» **Exercise prompt**
Could you give back exactly the lines below from the one with "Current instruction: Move" through the one with "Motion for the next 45", without a single picture?

========================================================================

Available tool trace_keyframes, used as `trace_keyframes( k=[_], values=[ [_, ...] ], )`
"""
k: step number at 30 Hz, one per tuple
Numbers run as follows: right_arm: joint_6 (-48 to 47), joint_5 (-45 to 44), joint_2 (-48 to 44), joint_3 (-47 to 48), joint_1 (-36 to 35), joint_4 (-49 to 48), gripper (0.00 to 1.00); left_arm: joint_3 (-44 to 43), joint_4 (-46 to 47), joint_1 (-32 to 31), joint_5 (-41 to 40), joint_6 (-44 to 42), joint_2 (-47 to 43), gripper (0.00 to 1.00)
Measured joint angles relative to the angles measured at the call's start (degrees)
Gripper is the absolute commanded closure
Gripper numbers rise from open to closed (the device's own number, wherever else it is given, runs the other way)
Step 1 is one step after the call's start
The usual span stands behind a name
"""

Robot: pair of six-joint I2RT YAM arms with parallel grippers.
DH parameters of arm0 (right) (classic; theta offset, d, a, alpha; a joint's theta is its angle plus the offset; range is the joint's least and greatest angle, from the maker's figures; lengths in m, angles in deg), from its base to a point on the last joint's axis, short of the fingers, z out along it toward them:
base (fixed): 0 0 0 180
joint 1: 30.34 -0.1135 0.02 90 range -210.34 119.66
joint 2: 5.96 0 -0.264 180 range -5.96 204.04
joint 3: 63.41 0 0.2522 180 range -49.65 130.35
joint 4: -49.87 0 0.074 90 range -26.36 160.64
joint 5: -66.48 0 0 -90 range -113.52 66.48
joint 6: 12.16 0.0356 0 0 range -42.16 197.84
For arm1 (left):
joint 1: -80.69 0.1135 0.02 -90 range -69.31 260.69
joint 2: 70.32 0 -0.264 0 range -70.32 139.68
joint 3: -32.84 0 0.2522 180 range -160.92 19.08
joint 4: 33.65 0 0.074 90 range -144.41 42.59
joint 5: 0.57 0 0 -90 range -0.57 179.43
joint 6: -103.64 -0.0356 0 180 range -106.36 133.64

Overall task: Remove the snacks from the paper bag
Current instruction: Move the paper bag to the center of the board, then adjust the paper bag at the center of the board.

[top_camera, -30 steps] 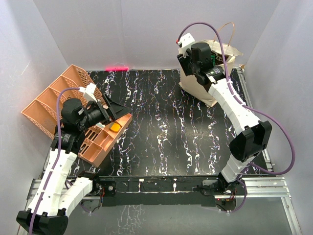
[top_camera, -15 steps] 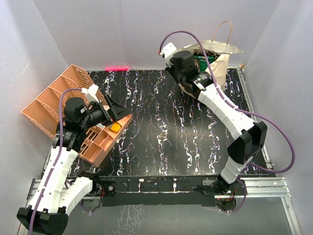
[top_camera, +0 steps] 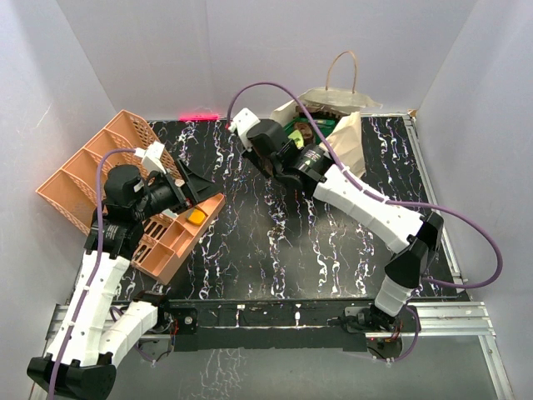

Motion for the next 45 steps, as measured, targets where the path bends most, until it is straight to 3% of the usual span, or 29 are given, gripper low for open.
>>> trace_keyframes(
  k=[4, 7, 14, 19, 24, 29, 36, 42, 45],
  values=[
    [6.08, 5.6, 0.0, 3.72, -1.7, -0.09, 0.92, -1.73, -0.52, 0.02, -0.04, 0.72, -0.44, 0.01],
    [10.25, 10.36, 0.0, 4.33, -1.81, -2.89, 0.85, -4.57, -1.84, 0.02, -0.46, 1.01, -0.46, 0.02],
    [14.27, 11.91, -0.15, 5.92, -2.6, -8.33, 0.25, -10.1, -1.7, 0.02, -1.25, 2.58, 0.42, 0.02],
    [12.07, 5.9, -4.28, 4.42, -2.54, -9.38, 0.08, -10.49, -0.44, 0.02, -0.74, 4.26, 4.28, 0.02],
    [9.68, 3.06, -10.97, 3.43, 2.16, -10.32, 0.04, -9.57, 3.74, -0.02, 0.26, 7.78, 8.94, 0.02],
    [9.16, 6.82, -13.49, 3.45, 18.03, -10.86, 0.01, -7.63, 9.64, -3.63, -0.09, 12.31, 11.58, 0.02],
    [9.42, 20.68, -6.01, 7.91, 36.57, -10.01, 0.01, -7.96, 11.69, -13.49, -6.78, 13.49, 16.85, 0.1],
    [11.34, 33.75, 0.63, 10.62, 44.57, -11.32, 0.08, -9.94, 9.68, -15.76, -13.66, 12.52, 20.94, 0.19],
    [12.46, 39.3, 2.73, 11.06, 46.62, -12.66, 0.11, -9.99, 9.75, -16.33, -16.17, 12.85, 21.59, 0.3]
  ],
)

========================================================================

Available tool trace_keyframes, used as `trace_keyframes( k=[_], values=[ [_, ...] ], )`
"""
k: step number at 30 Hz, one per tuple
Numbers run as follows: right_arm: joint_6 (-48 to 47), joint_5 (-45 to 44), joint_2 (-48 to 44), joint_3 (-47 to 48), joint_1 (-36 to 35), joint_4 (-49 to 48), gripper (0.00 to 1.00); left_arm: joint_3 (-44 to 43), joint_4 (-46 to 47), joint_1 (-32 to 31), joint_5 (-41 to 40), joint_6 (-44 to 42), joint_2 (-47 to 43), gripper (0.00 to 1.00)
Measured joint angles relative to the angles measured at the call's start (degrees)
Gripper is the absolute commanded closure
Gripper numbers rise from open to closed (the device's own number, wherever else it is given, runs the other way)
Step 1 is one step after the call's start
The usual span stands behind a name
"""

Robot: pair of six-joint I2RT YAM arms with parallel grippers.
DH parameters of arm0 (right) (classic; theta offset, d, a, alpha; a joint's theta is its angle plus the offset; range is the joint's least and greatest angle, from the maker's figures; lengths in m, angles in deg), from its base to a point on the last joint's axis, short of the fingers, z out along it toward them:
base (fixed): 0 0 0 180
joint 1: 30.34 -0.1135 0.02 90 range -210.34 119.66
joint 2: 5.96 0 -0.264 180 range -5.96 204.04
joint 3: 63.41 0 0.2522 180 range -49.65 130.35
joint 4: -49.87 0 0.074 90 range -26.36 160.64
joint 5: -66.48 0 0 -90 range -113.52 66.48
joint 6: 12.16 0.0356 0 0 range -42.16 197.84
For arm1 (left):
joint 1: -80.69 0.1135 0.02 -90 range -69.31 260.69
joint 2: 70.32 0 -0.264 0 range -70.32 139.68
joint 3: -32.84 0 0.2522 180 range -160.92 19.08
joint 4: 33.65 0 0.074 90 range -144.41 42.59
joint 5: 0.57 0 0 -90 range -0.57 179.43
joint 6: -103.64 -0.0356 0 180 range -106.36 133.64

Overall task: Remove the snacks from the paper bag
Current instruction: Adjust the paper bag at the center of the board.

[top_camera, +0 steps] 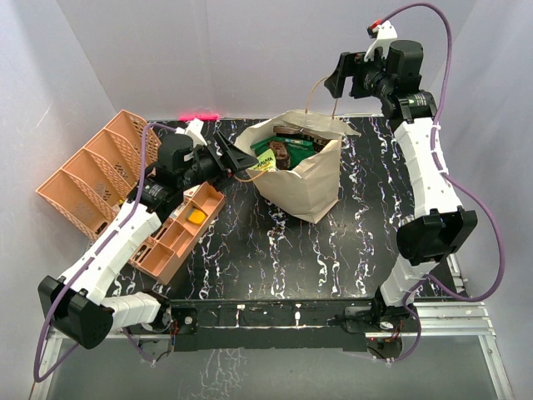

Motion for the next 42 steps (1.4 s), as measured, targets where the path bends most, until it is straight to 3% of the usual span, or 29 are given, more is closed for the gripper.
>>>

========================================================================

» **Exercise answer**
Current instruction: Move the paper bag to the center of the board, then adjust the paper bag at the center of the board.

[top_camera, -30 steps] 
[top_camera, -15 steps] 
[top_camera, +0 steps] 

Motion for the next 45 steps, as measured, targets where the path bends most, until it is straight to 3% of the usual span, or 29 are given, gripper low for open.

There is no more to the exercise.